Which lines in the listing below contain "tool"? Copy each of them.

SOURCE MATERIAL: Begin

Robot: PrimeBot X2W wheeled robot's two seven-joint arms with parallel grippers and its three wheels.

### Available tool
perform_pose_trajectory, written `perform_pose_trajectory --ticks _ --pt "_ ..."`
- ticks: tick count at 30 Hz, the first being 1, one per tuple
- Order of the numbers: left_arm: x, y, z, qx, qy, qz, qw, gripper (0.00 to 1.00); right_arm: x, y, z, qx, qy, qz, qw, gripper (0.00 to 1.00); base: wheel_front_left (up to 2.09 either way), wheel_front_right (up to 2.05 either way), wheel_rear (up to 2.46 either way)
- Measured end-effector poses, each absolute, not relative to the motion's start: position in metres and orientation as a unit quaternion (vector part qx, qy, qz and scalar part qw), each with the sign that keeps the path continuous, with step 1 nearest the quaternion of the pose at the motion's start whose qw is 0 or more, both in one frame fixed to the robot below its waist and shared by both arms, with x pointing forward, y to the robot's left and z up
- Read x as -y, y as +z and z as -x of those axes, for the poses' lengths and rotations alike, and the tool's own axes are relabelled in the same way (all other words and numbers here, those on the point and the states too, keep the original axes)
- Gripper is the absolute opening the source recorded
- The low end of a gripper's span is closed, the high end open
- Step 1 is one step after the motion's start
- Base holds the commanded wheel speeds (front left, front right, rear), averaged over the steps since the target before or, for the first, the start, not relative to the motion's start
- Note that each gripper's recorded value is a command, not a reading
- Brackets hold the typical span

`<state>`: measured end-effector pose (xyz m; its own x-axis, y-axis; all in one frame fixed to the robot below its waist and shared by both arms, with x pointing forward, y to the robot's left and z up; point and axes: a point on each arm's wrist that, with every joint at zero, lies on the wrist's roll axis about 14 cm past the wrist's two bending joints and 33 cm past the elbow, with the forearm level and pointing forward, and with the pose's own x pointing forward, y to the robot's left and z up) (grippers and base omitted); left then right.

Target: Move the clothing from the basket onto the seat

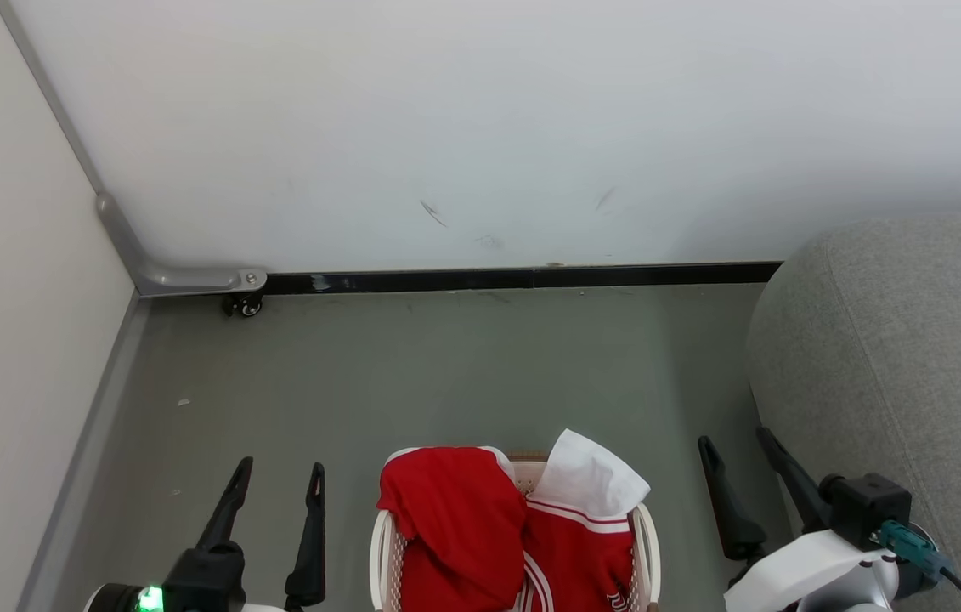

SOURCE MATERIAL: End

### THE COMPLETED TASK
### Available tool
- Read x as -y, y as +z and z as -x of those axes, for the poses' lengths and rotations alike, and the tool's own axes are relabelled in the same way (all other words and numbers here, those on the point and the states too, keep the original axes)

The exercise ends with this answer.